During a hallux valgus correction, a surgeon successfully reduces the IMA to 8 degrees and the MTP joint is congruent. However, the patient's great toe remains deviated laterally into valgus due to an interphalangeal angle of 20 degrees. Which of the following is the most appropriate next step?

. Lapidus procedure
. Proximal Akin osteotomy
. Distal chevron osteotomy
. Extensor hallucis longus lengthening
. First MTP arthrodesis

Correct Answer & Explanation

. Proximal Akin osteotomy


Explanation

An Akin osteotomy (medial closing wedge of the proximal phalanx) is indicated for hallux valgus interphalangeus. It is also used when residual clinical valgus remains despite a congruent MTP joint and corrected IMA.

Question 60

Topic: Forefoot

A patient presents with a recurrent hallux valgus deformity 2 years after a distal chevron osteotomy. The IMA is now 18 degrees and the first MTP joint is subluxated. The medial eminence is flush. What is the most appropriate revision strategy?

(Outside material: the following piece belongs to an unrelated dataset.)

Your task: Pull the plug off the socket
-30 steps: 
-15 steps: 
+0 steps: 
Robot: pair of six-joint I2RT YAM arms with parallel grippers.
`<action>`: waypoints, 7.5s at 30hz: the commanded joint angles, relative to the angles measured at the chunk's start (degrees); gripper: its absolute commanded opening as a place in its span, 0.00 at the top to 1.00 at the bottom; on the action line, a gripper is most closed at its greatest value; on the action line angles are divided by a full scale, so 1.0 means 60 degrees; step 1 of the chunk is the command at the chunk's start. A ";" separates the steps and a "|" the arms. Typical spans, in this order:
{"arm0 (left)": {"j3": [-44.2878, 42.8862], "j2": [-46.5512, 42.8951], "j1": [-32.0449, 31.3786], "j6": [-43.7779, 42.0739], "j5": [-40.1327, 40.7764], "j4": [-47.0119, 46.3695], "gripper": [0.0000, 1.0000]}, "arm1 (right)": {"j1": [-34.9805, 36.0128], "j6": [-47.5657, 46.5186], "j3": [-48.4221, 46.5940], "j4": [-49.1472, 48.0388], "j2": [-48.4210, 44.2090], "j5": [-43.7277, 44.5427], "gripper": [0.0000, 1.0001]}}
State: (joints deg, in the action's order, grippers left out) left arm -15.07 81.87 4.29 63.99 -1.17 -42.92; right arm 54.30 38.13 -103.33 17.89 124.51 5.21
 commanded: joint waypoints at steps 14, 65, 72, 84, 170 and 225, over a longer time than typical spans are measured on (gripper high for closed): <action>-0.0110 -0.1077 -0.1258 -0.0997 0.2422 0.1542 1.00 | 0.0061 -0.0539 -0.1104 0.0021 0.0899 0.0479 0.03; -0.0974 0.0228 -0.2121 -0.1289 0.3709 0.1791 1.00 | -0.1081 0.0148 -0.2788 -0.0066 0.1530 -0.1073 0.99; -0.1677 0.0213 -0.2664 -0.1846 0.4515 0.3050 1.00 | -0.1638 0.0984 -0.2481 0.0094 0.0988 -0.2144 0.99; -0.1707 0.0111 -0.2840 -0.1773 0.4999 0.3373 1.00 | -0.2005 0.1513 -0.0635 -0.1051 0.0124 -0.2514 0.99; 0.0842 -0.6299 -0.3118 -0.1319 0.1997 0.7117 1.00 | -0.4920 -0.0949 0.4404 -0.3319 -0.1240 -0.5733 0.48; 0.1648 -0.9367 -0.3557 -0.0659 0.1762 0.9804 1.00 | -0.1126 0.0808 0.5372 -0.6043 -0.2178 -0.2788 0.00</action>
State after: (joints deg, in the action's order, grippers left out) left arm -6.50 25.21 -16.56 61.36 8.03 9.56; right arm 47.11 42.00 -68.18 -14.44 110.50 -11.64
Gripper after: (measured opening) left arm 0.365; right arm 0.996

. Repeat distal chevron osteotomy
. First MTP arthrodesis
. Proximal opening wedge osteotomy
. Lapidus procedure
. Akin osteotomy

Correct Answer & Explanation

. Lapidus procedure


Explanation

Recurrent hallux valgus with a large IMA (18 degrees) and subluxation typically requires a more proximal correction. The Lapidus procedure provides powerful IMA correction and addresses first ray hypermobility, making it an excellent choice for revisions without MTP arthritis.